--- Work required ---
Look over the material for the string "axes". Copy every line where it turns up.

──────── Recorded information ────────

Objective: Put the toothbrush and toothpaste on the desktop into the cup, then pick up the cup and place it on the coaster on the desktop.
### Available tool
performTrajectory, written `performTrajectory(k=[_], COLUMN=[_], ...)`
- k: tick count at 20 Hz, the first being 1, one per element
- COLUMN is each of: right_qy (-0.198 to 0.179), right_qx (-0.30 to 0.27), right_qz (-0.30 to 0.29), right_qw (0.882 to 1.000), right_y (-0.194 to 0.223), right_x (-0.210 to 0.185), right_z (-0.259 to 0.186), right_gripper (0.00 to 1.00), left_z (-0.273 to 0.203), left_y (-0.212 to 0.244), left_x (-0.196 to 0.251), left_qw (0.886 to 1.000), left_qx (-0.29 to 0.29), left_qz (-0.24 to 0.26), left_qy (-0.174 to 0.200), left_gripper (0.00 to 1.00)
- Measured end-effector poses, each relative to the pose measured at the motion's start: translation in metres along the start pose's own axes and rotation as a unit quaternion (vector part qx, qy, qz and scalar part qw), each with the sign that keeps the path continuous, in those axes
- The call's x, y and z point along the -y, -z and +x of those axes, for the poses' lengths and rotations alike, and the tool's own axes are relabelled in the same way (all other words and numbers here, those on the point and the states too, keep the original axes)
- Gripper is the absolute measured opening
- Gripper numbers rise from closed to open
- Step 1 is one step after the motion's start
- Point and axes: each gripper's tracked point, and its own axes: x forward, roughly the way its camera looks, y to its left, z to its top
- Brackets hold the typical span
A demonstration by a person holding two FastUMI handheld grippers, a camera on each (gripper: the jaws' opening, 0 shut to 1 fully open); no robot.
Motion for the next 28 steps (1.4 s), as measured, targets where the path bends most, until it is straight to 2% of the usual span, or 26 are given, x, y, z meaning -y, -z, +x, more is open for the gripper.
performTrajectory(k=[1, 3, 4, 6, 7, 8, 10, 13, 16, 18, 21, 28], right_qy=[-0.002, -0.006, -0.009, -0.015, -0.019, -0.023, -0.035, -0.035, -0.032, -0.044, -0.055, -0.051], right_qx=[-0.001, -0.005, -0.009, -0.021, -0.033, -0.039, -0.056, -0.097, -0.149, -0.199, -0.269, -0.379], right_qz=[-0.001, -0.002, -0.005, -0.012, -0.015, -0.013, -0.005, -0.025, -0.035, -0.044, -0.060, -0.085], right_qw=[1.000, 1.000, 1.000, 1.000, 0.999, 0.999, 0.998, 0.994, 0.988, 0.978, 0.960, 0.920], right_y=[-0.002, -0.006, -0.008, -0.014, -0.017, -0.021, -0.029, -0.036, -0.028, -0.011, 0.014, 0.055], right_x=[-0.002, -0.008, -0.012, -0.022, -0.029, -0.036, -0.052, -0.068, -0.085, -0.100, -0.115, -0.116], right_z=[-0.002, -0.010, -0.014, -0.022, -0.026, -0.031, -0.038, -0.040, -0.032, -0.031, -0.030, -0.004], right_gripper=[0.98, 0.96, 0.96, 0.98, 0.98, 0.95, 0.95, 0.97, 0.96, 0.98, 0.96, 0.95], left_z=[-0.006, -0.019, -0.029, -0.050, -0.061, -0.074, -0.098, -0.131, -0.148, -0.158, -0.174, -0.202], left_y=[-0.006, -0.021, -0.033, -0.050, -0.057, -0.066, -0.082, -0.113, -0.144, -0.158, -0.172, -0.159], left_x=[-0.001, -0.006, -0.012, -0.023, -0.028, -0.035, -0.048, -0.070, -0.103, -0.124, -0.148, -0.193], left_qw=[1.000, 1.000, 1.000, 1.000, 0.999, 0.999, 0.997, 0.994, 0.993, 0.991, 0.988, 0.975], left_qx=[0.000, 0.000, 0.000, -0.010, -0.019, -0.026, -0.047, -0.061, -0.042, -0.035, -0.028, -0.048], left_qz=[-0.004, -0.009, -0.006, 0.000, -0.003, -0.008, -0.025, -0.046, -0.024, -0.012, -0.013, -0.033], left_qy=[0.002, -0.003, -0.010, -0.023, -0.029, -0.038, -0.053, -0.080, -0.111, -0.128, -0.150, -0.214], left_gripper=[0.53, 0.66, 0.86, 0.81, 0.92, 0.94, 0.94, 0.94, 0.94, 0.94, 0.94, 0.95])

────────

--- Answer box ---
- Measured end-effector poses, each relative to the pose measured at the motion's start: translation in metres along the start pose's own axes and rotation as a unit quaternion (vector part qx, qy, qz and scalar part qw), each with the sign that keeps the path continuous, in those axes
- The call's x, y and z point along the -y, -z and +x of those axes, for the poses' lengths and rotations alike, and the tool's own axes are relabelled in the same way (all other words and numbers here, those on the point and the states too, keep the original axes)
- Point and axes: each gripper's tracked point, and its own axes: x forward, roughly the way its camera looks, y to its left, z to its top

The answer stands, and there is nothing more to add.